Recently, Twitter asked its 330 million users to do something distasteful: Change their passwords. The social media company discovered a bug in the system that caused passwords to be stored in a readable text format. Although Twitter said there is no reason to believe any passwords were stolen or compromised, for safety’s sake, users should change their passwords.
And the world collectively groaned with frustration.
We intensely dislike changing passwords. A new global survey conducted by LogMeIn’s LastPass, “Psychology of Passwords: Neglect is Helping Hackers Win,” found that 15 percent of users would rather do a household chore and another 11 percent would prefer to sit in traffic than change passwords. And even though we know that having unique passwords for every site is vital for our personal security, the majority of us don’t make the effort and won’t even change their password after it was compromised in a breach.
Why do we dislike password management so much?

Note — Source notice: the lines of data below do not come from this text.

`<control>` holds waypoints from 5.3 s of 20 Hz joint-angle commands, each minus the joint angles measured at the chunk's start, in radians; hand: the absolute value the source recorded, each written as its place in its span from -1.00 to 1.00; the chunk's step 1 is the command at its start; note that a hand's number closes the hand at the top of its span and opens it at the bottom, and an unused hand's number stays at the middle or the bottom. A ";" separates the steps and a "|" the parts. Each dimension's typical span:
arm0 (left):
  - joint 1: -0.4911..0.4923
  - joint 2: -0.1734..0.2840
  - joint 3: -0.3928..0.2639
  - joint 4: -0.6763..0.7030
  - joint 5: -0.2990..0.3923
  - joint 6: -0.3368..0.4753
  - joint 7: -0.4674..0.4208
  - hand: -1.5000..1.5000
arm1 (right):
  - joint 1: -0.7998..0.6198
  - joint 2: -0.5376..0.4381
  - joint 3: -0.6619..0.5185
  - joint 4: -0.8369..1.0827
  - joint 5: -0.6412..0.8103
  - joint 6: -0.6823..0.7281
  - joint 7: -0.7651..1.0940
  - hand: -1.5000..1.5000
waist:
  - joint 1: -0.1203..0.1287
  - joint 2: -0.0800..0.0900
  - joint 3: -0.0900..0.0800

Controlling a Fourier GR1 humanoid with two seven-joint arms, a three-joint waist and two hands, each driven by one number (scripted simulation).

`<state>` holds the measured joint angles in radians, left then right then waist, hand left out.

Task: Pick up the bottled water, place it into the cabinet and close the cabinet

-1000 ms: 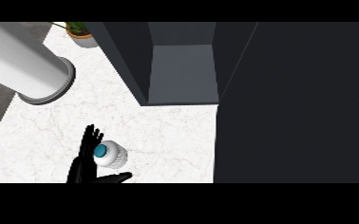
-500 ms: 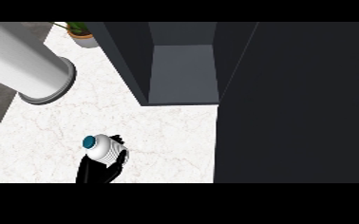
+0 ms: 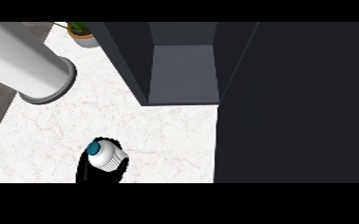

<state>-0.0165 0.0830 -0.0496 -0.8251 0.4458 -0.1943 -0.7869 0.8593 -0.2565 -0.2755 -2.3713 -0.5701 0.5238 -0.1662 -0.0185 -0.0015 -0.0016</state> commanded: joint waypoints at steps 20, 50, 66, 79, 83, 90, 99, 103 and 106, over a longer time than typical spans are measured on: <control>-0.193 0.076 -0.014 -0.176 -0.014 0.027 0.243 1.00 | 0.051 -0.037 -0.066 -0.187 -0.168 -0.066 0.057 -1.00 | 0.022 -0.002 0.001; -0.666 -0.083 -0.241 -0.010 -0.122 0.719 0.491 1.00 | 0.053 -0.053 -0.093 -0.137 -0.244 -0.014 0.039 -1.00 | -0.026 0.007 0.000; -0.984 -0.083 -0.116 0.402 -0.022 0.725 0.341 1.00 | 0.023 -0.093 -0.107 -0.093 -0.248 0.018 0.028 -1.00 | -0.056 0.019 -0.001; -1.143 -0.064 -0.094 0.641 -0.093 0.735 0.330 -1.00 | -0.015 -0.084 -0.079 -0.061 -0.229 0.000 0.015 -1.00 | -0.060 0.027 -0.001; -1.152 -0.074 -0.065 0.663 -0.078 0.744 0.296 -1.00 | -0.049 -0.089 -0.075 -0.019 -0.210 0.026 -0.003 -1.00 | -0.063 0.031 0.000; -1.158 -0.082 -0.031 0.613 -0.054 0.654 0.196 -1.00 | -0.036 -0.104 -0.113 -0.034 -0.229 0.014 0.010 -1.00 | -0.050 0.022 -0.001; -1.110 -0.083 -0.078 0.566 -0.007 0.591 0.105 -1.00 | -0.070 -0.102 -0.096 -0.077 -0.232 -0.041 0.058 -1.00 | -0.051 0.014 0.000; -1.071 -0.083 -0.124 0.486 0.051 0.624 0.116 -1.00 | -0.012 -0.106 -0.116 -0.130 -0.269 -0.021 0.079 -1.00 | -0.048 0.000 0.000; -1.006 -0.083 -0.185 0.389 0.114 0.613 0.134 -1.00 | -0.065 -0.080 -0.068 -0.108 -0.190 -0.047 0.089 -1.00 | -0.030 -0.003 0.000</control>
<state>-1.0871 0.0002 -0.1732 -0.3401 0.4974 0.4086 -0.6578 0.7702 -0.3665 -0.3594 -2.3304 -0.7779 0.5232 -0.1309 -0.0572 0.0038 -0.0015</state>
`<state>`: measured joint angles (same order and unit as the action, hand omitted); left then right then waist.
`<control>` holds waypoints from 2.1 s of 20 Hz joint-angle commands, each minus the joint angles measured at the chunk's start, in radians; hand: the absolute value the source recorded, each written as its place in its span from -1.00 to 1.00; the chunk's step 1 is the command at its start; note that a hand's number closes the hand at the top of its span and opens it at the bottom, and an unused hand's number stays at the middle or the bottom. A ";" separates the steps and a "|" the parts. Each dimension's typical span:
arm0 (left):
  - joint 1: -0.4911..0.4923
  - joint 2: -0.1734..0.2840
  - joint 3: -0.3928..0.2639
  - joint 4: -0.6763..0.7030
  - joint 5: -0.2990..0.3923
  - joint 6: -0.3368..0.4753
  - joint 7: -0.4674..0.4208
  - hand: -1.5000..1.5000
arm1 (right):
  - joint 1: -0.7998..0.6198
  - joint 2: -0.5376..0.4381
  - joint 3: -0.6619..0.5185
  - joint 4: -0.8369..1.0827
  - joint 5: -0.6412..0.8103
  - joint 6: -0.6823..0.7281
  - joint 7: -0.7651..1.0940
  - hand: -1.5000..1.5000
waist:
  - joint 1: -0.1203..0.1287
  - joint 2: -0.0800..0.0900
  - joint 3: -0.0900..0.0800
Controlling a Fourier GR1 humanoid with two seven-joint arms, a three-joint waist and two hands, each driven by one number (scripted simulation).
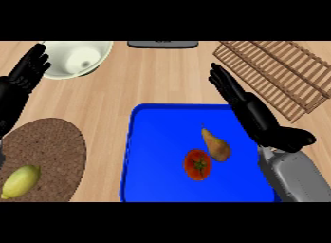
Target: Pick the tomato from the tray and place it in the tiered shelf
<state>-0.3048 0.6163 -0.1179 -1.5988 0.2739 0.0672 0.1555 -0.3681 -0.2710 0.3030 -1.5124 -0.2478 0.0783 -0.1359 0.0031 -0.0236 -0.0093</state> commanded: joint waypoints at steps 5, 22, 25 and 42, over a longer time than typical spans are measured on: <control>0.002 -0.143 0.030 0.042 0.009 0.127 0.051 0.00 | -0.166 -0.052 -0.070 -0.026 -0.039 0.192 -0.150 1.00 | 0.008 0.028 0.010; 0.088 -0.245 0.036 0.121 0.022 0.110 -0.019 0.00 | -0.111 -0.299 -0.081 -0.032 -0.109 0.599 -0.025 -1.00 | -0.012 0.016 0.007; 0.074 -0.238 0.026 0.109 0.022 0.105 0.014 0.00 | -0.189 -0.386 -0.054 -0.120 0.045 0.580 0.039 -1.00 | -0.010 0.011 0.007; 0.028 -0.226 0.079 0.090 0.021 0.073 0.076 0.00 | -0.073 -0.258 0.343 -0.616 0.734 0.446 0.525 -1.00 | -0.007 0.021 0.009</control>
<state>-0.2357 0.3811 -0.0609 -1.5158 0.2903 0.1514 0.1957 -0.4439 -0.5625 0.5733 -2.0728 0.3998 0.4819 0.2783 -0.0053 -0.0046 -0.0007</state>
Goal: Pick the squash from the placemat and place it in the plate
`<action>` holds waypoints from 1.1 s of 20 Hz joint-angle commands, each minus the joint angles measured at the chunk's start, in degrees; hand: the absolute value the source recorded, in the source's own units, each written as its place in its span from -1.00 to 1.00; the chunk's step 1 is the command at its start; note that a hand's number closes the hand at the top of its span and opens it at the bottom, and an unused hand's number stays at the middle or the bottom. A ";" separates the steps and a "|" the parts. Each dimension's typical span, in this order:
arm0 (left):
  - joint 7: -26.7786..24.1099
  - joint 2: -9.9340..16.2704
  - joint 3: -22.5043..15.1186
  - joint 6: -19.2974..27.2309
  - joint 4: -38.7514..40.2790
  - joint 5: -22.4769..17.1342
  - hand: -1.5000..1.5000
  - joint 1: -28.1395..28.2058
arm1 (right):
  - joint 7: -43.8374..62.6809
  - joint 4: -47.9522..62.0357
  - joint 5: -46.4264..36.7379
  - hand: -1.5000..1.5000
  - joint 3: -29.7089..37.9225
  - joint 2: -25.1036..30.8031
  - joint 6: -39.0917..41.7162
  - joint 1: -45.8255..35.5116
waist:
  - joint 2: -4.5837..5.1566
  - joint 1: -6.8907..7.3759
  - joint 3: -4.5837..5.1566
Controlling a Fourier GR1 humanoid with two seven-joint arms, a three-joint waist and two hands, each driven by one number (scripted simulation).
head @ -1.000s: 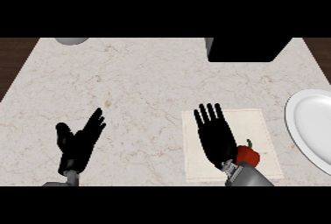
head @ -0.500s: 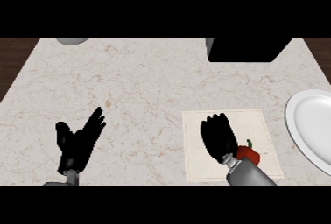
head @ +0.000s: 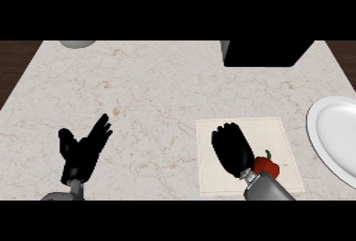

The ‘We Won’t Be a Victim’ Mentality
Users tend to be apathetic about password management for a couple of reasons, according to Rachael Stockton, director of Product Marketing for LastPass at LogMeIn.
“Most people simply feel that they’re not a target for hackers or they’re afraid of forgetting login information, so they resort to reusing the same weak password,” she said. “Security-related events don’t spur action, and knowledge of best practices doesn’t necessarily translate to putting those into use.”
Unfortunately, the apathy toward personal password management spills into the workplace. Not just in reusing passwords across personal and work accounts, but also this idea that they won’t be a victim. Many small and medium businesses aren’t convinced they would be targeted by hackers and don’t insist on the same security measures of larger corporations.
Weak Frontline Defense
Any football fan knows the importance of a strong offensive and defensive line. A strong offensive line gives your quarterback time to look at the defense and execute his attack. A strong defensive line is the first wall in preventing the offense from penetrating your territory. If the defensive line can’t stop the offense, they should be able to slow it down long enough to allow the other defensive players time to adjust and make a stop.
Security isn’t much different than football. Hackers are the quarterback your defense needs to stop. Passwords are the defensive line of security, but because 81 percent of confirmed breaches are due to weak, reused or stolen passwords, it’s clear that front line is failing.
“When someone is apathetic toward passwords, they resort to weak password behavior leaving themselves—and the company—open to risks,” said Stockton. “People create short, easy-to-remember passwords and then reuse those passwords across accounts. This is risky because if a hacker got access to one of your passwords through a third-party breach, anywhere you reused that same password would now be at risk.”
LastPass’s user data shows the average person keeps track of 191 passwords. No wonder we want to keep it simple! Using a password manager makes it a lot easier to create and to recall so many unique passwords, but once any password is breached, no matter how strong or unique it is, the onus is back on the user to come up with a new password. We’ve already seen how distasteful that is. And it seems as though every day brings a new alert about a breach involving password compromise. At what point do users get too frustrated about changing passwords and stop doing it? That’s a point no business wants to get to because it takes us right back to the security problems set up by poor password management. Is it time for businesses and websites to stop forcing frontline defense onto users and rethink the password?
“The number of more frequent, sophisticated attacks we’re seeing are another reason why one layer of security is not enough to protect one’s online environment,” said Stockton. “Multi-factor authentication, the requirement of a second piece of information before allowing access to an account, increases their security because it adds another barrier to entry, decreasing the likelihood that someone can break in.”
Many sites do offer a second authentication option, such as texting a code to your phone or requiring a biometric measure. The problem is getting users to initiate the second option if it isn’t mandatory. With enforcement of the EU’s General Data Protection Regulation (GDPR) days away, it may make sense for sites to require users to take the second step as a way to better protect personal data. It could be the push users need to take their security more seriously, as well as the step organizations use to show they take security of your information seriously.
We are all guilty of password laziness. At what point will that laziness hold us responsible for a data breach?